___ DATA TO PROCESS ___
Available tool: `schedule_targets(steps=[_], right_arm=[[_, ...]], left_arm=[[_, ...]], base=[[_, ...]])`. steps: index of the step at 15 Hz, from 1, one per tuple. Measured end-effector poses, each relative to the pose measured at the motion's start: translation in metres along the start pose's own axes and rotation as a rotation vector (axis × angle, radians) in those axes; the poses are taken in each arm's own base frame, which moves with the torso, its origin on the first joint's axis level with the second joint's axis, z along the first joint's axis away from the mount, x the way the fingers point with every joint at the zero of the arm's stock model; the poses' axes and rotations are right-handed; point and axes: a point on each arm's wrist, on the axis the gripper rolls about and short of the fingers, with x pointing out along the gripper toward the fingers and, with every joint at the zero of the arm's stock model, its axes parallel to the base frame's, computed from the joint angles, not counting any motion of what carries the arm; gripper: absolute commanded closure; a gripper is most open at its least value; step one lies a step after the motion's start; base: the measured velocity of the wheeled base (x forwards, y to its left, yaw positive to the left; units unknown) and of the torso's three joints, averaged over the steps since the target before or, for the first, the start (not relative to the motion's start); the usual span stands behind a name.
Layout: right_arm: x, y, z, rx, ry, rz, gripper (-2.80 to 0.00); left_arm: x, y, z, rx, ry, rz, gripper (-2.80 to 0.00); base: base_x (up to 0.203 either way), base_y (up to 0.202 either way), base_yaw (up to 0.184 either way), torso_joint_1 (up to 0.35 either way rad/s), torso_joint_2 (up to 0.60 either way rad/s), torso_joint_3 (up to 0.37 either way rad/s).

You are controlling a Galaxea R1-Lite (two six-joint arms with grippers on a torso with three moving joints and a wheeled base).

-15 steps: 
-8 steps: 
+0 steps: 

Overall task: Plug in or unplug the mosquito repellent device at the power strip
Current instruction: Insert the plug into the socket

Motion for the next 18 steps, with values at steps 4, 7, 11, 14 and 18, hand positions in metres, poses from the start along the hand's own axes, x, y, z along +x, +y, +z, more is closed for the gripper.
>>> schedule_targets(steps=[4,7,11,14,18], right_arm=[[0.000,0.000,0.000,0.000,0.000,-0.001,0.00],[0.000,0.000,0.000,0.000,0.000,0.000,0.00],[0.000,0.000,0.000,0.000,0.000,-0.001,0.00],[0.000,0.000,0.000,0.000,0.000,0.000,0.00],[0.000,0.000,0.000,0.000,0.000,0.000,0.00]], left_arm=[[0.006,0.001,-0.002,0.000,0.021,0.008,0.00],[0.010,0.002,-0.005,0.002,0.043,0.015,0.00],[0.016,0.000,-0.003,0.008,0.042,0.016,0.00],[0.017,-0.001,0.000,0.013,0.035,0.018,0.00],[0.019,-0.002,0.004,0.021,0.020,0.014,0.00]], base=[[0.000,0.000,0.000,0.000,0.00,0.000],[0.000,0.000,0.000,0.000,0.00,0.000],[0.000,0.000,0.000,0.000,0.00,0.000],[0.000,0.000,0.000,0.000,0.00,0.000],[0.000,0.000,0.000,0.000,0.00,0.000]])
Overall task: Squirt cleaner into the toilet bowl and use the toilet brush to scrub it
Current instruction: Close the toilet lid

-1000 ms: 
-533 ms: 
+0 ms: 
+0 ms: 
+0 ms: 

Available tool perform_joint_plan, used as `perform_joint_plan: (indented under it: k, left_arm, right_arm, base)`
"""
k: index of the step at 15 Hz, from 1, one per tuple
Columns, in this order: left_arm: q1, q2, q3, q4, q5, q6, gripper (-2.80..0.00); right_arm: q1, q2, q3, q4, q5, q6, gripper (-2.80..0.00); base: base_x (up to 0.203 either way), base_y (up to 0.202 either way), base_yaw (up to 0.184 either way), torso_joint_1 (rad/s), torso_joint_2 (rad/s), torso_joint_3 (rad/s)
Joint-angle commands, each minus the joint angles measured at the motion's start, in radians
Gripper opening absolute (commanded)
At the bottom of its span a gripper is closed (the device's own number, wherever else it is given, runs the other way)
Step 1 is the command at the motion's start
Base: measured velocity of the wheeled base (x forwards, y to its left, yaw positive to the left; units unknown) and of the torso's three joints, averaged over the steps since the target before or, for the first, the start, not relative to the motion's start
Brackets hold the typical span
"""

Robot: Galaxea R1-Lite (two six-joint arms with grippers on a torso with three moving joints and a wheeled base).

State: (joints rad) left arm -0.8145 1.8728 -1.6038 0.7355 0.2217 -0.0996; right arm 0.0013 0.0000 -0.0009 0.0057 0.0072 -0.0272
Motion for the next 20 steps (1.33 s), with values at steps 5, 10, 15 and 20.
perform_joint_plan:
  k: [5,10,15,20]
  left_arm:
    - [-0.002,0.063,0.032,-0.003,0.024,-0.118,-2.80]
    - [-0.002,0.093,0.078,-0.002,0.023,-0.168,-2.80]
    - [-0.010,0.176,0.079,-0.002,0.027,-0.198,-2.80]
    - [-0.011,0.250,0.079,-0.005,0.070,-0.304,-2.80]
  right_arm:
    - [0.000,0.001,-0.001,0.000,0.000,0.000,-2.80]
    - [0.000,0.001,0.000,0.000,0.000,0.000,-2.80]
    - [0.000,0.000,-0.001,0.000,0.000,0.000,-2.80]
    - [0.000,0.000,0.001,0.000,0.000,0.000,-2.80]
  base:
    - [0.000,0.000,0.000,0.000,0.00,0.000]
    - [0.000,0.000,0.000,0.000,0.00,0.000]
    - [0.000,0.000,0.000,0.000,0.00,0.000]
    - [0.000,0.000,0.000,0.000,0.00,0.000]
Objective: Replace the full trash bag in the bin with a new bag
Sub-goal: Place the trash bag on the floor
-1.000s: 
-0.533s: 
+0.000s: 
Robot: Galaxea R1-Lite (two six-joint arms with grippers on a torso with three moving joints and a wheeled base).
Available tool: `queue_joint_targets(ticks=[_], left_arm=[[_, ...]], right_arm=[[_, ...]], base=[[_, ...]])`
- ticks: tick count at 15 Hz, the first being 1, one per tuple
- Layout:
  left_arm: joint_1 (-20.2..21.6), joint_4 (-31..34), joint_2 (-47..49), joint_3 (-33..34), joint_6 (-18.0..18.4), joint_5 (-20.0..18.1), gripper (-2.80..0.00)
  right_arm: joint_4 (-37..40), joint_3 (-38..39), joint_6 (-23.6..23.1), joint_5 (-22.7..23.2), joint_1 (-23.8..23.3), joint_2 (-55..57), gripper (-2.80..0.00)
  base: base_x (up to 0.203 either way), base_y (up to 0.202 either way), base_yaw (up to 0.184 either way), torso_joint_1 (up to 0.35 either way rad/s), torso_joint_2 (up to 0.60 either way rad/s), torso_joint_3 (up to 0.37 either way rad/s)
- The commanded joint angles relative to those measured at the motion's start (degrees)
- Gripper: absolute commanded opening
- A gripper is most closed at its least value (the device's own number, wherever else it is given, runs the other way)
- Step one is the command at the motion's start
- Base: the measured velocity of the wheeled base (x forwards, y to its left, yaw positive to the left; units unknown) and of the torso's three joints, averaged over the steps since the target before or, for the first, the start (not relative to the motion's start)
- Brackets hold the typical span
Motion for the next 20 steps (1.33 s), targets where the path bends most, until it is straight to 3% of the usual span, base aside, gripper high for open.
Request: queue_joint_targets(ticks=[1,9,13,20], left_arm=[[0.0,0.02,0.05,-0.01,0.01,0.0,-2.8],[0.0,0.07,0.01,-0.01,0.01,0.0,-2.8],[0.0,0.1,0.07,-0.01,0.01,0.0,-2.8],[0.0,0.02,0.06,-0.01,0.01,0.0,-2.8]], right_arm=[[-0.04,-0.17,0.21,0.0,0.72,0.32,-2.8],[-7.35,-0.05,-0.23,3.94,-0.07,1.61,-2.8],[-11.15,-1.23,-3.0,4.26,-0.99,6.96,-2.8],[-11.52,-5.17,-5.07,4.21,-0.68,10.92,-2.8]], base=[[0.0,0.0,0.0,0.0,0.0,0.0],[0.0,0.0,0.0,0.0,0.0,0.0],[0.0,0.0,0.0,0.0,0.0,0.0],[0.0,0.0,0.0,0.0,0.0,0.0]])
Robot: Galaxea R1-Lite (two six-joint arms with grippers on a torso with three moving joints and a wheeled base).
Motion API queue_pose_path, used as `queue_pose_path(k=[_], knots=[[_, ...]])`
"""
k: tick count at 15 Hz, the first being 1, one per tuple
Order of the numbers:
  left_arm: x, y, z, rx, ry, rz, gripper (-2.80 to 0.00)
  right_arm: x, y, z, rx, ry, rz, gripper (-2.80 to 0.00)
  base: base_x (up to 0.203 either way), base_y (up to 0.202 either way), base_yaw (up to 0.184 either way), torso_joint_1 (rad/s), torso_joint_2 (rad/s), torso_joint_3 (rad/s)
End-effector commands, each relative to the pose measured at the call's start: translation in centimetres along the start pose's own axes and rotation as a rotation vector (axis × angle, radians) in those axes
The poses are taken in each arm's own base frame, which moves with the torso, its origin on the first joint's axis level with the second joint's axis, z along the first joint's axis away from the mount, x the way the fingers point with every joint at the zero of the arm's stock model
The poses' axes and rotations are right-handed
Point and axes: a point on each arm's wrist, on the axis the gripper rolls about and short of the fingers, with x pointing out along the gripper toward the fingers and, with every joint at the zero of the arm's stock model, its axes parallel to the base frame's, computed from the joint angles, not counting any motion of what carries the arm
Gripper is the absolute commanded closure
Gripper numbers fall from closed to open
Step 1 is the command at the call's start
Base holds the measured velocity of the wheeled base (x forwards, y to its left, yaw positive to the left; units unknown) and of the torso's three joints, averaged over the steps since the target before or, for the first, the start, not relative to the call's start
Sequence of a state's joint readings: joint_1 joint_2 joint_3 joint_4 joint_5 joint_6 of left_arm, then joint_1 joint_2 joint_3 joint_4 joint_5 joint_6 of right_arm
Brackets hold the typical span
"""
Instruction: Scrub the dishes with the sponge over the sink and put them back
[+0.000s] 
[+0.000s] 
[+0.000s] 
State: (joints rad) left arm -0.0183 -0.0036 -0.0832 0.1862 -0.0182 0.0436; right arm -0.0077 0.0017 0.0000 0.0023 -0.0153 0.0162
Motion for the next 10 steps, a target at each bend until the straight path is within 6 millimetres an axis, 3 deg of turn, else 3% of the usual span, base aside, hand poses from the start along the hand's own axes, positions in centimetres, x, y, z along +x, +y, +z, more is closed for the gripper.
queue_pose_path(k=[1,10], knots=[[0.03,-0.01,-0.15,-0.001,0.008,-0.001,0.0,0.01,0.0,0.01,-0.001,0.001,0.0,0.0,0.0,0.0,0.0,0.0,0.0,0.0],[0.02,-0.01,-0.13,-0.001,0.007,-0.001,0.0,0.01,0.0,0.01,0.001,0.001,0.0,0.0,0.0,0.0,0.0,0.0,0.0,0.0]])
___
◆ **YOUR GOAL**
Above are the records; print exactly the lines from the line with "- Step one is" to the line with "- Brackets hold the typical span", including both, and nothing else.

◆ **WRITTEN ANSWER**
- Step one is the command at the motion's start
- Base: the measured velocity of the wheeled base (x forwards, y to its left, yaw positive to the left; units unknown) and of the torso's three joints, averaged over the steps since the target before or, for the first, the start (not relative to the motion's start)
- Brackets hold the typical span

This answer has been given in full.